ミケーレ・モローネ(愛は、365の日々で)
デヴィッド・スペード(僕のミッシー)
 runner-up:ロバート・デ・ニーロ(グランパ・ウォーズ おじいちゃんと僕の宣戦布告)
        ジェイミー・ドーナン(Endings, Beginnings、Wild Mountain Thyme)
        アダム・サンドラー(ヒュービーのハロウィーン)


◆主演女優賞
ドリュー・バリモア(The Stand In)
アン・ハサウェイ(マクマホン・ファイル、魔女がいっぱい)
ケイティ・ホームズ(ザ・ボーイ 残虐人形遊戯、ザ・シークレット:デア・トゥー・ドリーム)
ケイト・ハドソン(Music)
アンナ=マリア・シエクルッカ(愛は、365の日々で)
 runner-up:ダイアン・キートン(Love, Weddings & Other Disasters)
        マギー・Q(Death of Me)
        ヒラリー・スワンク(Fatale、ザ・ハント)


◆助演男優賞
ニコラス・ケイジ(アース・フォール JIUJITSU)
メル・ギブソン(リーサル・ストーム)
ルディ・ジュリアーニ(続・ボラット 栄光ナル国家だったカザフスタンのためのアメリカ貢ぎ物計画)
シャイア・ラブーフ(The Tax Collector)
アーノルド・シュワルツェネッガー(The Iron Mask)
 runner-up:チェヴィー・チェイス(The Very Excellent Mr. Dundee)
        ケヴィン・ジェームズ(ヒュービーのハロウィーン)
        ニック・スウォードソン(僕のミッシー)


◆助演女優賞
ジュディ・デンチ(アルテミスと妖精の身代金)
グレン・クローズ(ヒルビリー・エレジー 郷愁の哀歌)
サルマ・ハエック(ブリス たどり着く世界、コスメティック・ウォー わたしたちがBOSSよ!)
デミ・ムーア(Songbird)
マディ・ジーグラー(Music)
 runner-up:マギー・Q(Fantasy Island)
        ジャッキー・サンドラー(僕のミッシー)
        クリステン・ウィグ(ワンダーウーマン 1984)



 昨今毎年「注目される映画人じゃない枠」は…今年は『続・ボラット 栄光ナル国家だったカザフスタンのためのアメリカ貢ぎ物計画』のルディ・ジュリアーニに決まりでしょう。あんなに堂々本性を表すとは、森喜朗氏もびっくり仰天。ジュリアーニはマリア・バカローヴァと共にスクリーンコンボ賞候補も狙って欲しいところです。あと個人的にはジュディ・デンチ先生が『アルテミスと妖精の身代金』により助演女優賞候補に挙がって欲しい。『キャッツ』に引き続き、まさかの2年連続候補?でもその価値ある強烈演技でした。ここにきてキワモノ女優のような扱いをされ続けるデンチ先生に幸あれ。

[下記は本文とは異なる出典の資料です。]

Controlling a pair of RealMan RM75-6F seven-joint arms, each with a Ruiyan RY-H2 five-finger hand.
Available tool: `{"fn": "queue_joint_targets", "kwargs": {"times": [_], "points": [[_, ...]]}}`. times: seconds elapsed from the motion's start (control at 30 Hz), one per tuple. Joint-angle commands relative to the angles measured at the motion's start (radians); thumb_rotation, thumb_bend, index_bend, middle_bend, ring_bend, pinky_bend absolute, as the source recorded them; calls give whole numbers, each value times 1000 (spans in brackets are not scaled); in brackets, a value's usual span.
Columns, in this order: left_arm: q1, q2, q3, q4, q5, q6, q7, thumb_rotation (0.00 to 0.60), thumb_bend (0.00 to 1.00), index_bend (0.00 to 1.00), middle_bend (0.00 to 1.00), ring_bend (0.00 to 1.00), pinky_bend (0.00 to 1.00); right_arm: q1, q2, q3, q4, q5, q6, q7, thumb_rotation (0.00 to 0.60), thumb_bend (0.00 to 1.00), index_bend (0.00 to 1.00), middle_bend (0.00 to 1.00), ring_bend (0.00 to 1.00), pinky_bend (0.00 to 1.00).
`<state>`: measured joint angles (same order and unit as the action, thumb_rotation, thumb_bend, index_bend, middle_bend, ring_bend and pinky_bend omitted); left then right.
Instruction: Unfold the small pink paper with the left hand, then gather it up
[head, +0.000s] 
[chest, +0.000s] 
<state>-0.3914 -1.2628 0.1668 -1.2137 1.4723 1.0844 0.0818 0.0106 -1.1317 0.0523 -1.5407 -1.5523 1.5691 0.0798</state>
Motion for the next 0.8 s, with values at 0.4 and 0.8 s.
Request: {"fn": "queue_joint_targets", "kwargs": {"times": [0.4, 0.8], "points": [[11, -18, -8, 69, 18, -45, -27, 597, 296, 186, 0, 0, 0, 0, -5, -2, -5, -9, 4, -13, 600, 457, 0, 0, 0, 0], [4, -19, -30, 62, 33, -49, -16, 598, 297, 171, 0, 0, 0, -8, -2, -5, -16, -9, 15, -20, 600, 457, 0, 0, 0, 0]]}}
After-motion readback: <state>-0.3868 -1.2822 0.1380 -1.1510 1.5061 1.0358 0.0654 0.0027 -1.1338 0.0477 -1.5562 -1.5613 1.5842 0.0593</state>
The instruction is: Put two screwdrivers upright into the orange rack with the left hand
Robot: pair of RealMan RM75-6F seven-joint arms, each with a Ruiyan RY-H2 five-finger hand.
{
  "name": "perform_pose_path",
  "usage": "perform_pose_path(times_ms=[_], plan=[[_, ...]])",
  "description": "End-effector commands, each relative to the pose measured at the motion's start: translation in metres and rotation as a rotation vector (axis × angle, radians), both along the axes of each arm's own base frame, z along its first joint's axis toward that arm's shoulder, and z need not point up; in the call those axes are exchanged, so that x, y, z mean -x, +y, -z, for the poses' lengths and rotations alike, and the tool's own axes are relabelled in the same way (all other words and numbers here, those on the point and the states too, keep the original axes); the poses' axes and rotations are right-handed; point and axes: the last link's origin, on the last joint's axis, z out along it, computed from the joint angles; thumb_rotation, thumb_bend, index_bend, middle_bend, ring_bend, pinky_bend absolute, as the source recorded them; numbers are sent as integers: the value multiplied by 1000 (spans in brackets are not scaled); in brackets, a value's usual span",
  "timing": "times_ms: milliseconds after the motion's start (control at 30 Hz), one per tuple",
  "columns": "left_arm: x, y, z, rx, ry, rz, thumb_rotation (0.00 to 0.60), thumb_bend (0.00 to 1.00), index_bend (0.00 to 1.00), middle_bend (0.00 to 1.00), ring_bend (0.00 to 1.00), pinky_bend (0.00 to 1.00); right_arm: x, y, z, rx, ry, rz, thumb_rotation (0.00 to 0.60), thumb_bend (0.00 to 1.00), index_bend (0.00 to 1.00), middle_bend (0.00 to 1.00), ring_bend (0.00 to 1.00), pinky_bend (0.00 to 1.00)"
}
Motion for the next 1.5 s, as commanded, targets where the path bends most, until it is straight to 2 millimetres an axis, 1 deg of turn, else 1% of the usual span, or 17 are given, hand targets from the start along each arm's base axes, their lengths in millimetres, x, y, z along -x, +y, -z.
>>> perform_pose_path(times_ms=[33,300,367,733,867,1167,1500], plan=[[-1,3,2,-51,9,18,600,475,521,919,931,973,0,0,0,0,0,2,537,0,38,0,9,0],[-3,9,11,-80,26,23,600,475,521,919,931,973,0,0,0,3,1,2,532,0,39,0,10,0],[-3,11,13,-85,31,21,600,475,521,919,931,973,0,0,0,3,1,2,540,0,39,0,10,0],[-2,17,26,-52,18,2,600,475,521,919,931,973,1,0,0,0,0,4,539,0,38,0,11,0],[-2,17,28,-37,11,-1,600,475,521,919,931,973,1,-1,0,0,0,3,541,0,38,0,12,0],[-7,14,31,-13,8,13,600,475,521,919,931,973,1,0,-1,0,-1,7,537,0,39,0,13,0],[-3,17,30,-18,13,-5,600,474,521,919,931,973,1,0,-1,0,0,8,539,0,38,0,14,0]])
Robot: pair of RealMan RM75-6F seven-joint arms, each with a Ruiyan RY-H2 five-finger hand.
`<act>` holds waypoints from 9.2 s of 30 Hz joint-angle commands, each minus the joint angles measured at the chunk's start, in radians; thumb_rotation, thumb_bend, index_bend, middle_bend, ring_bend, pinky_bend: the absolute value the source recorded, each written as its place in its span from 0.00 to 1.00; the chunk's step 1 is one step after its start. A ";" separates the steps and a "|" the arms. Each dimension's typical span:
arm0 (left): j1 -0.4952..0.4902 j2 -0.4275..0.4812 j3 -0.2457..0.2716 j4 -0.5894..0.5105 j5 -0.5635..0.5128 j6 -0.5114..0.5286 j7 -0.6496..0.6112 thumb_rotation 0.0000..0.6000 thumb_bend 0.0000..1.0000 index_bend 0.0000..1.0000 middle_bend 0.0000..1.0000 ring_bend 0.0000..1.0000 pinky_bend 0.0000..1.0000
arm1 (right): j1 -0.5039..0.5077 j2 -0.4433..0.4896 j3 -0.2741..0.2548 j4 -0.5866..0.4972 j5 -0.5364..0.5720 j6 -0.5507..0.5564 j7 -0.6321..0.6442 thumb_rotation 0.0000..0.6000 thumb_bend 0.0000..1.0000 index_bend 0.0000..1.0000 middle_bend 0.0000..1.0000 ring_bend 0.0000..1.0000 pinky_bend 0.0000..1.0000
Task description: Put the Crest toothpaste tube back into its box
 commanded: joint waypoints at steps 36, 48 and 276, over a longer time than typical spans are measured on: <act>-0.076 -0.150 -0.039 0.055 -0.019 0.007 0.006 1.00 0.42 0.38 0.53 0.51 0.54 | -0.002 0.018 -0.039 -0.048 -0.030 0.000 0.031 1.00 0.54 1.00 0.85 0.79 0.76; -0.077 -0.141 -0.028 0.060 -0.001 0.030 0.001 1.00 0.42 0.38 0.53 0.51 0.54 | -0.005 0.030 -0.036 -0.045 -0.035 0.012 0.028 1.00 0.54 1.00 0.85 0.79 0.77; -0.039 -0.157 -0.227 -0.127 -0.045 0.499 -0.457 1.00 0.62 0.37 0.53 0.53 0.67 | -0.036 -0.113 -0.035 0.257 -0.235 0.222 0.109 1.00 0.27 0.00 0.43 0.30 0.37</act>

 そんなわけで有力候補の皆さん、ノミネートされると良いですネ!



※追記と訂正
 完全に失念していましたが(正確には文章を直そうと思って忘れていましたが)、同じ役・同じ演技によりアカデミー賞とラジー賞を同時候補に挙がった俳優はいないというのは、誤りです。「泣かないで」(80年)のジェームズ・ココと「愛のイエントル」(82年)のエイミー・アーヴィングがオスカーとラジーの同時候補を実現しています。ココとアーヴィングにはせっかくの記録を忘れていたこと、心よりお詫び申し上げます。ちゃらーん…。